The apparatus (1) has a phase excitation switching timer (1a) set to count value at each time if the induced voltages of respective phases of a brushless motor (100) are lower than predesignated reference voltage. A phase excitation interrupt timer (1b) is set to another count value in response to switching of an excited phase on a downstream side of the brushless motor. A control unit (2) is switched to the excited phase of the brushless motor in accordance with one of the phase excitation switching timer and the phase excitation interrupt timer.

Description

THE iNVENTION field

The present invention relates to a drive control apparatus for a brushless motor that controls a drive of a brushless motor used as a power source of a fuel pump or the like.

Description of the Prior Art

A conventional device, such as in the Japanese Patent 3308680 discloses a blocking means for inhibiting signals indicative of results of a comparison between motor terminal voltages and a reference voltage. The blocking means executes a disable operation at the time when a pulse width modulation (PWM) signal is changed from ON to OFF. Therefore, a position detection signal can be easily obtained even with a high-frequency PWM signal.
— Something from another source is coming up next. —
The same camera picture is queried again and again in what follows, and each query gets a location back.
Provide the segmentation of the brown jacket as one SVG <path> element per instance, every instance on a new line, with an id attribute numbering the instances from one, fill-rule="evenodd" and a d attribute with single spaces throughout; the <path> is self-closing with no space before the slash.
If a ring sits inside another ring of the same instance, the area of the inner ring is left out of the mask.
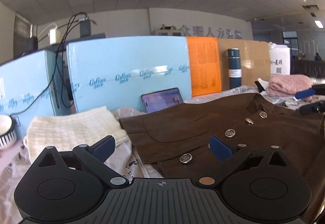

Further, the disable timing may be set at a timing delayed by a predetermined period from the change of the PWM signal from ON to OFF.

In the conventional apparatus as described above, the lock-up timing may be set at the timing delayed by the predetermined period from the fall of the PWM signal from ON to OFF. However, the lock-up operation is performed only at a preset timing, and therefore, when noise of an induced voltage is superimposed for a period of the set lock-up time or longer, there is a danger that the motor can not be driven or the motor due to the influence of the noise suffers from a rotational fluctuation.

SUMMARY OF THE INVENTION

The present invention is to solve the above-mentioned problem, and has an object to provide a drive control apparatus for a brushless motor, which can eliminate the influence of the noise, even if a noise of an induced voltage of the brushless motor is superimposed to a rotation fluctuation in the brushless motor to suppress.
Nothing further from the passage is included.